In the listing that follows, determine how many lines include the word "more". Respond with that number alone.
+++
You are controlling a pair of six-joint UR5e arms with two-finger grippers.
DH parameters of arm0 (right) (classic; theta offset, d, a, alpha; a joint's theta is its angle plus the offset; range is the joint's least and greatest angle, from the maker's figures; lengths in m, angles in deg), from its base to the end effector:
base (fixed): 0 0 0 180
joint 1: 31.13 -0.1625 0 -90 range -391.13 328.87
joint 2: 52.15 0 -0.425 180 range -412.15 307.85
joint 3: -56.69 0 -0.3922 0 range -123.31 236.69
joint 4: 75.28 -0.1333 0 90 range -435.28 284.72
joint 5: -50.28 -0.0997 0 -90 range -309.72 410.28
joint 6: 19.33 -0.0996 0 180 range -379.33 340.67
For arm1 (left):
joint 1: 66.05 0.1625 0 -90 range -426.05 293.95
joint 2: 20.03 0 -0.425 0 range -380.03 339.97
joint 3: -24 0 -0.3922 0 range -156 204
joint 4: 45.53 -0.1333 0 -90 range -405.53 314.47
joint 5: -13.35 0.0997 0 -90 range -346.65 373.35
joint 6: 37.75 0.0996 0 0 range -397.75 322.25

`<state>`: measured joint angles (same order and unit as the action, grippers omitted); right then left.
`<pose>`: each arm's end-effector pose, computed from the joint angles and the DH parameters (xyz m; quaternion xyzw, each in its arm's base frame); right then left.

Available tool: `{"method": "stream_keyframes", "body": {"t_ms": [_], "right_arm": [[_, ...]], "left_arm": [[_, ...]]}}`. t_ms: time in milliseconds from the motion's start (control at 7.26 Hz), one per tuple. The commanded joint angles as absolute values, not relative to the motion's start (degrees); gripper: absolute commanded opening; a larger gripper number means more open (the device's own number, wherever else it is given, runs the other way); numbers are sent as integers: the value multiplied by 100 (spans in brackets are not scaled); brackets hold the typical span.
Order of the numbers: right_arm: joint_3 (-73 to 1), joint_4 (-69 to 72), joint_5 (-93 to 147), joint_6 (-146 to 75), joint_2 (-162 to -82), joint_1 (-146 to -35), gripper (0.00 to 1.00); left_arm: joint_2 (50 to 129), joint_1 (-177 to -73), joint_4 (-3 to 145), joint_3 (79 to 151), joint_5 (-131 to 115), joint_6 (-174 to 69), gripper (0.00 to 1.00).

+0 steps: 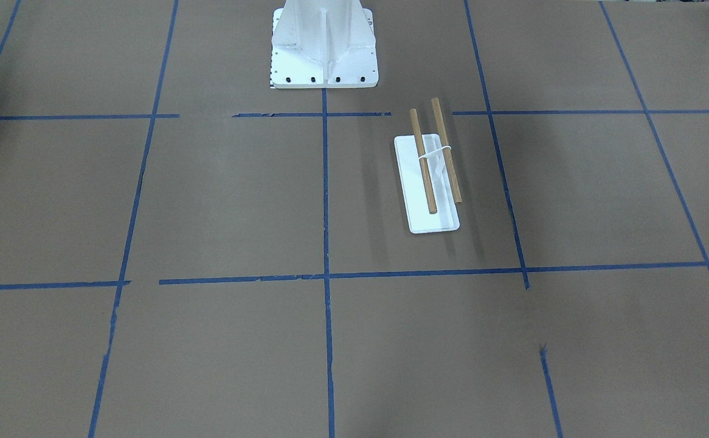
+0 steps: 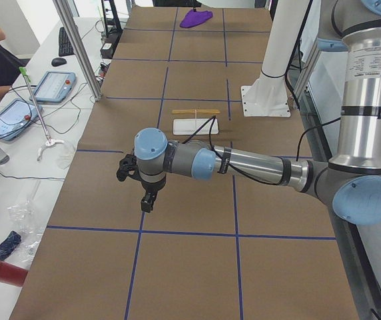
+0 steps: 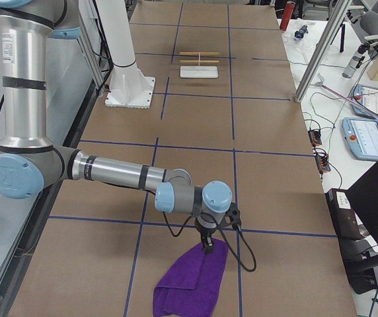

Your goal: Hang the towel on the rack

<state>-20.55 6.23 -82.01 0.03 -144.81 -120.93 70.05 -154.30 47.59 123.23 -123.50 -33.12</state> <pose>0.0647 -0.4487 0.7765 0.0043 -0.3644 -0.1367 0.9211 -0.0453 -0.5013 0.5691 0.1092 0.3926 0.0937 0.9084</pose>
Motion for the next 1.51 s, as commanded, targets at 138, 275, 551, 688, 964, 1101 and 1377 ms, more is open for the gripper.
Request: {"method": "stream_keyframes", "body": {"t_ms": [138, 275, 551, 688, 964, 1101, 1377], "right_arm": [[-372, 13, -8253, 159, -13970, -12315, 100], [-169, 13, -8244, 133, -13873, -12315, 96], [96, 13, -8235, 132, -13854, -12315, 92], [149, 13, -8192, 132, -13846, -12315, 90], [455, 13, -8156, 123, -13680, -12298, 85], [562, 5, -8130, 123, -13592, -12297, 83], [598, 4, -7980, 97, -13538, -12297, 75]], "left_arm": [[7006, -15429, 4824, 12287, -12349, -3300, 100], [7015, -15420, 4824, 12287, -12349, -3309, 100], [7015, -15411, 4824, 12331, -12349, -3309, 100], [7023, -15411, 4824, 12349, -12349, -3318, 100], [7023, -15411, 4833, 12384, -12358, -3318, 100], [7023, -15420, 4903, 12384, -12350, -3318, 100], [7023, -15420, 4904, 12384, -12358, -3318, 100]]}}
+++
→ **ANSWER SECTION**
2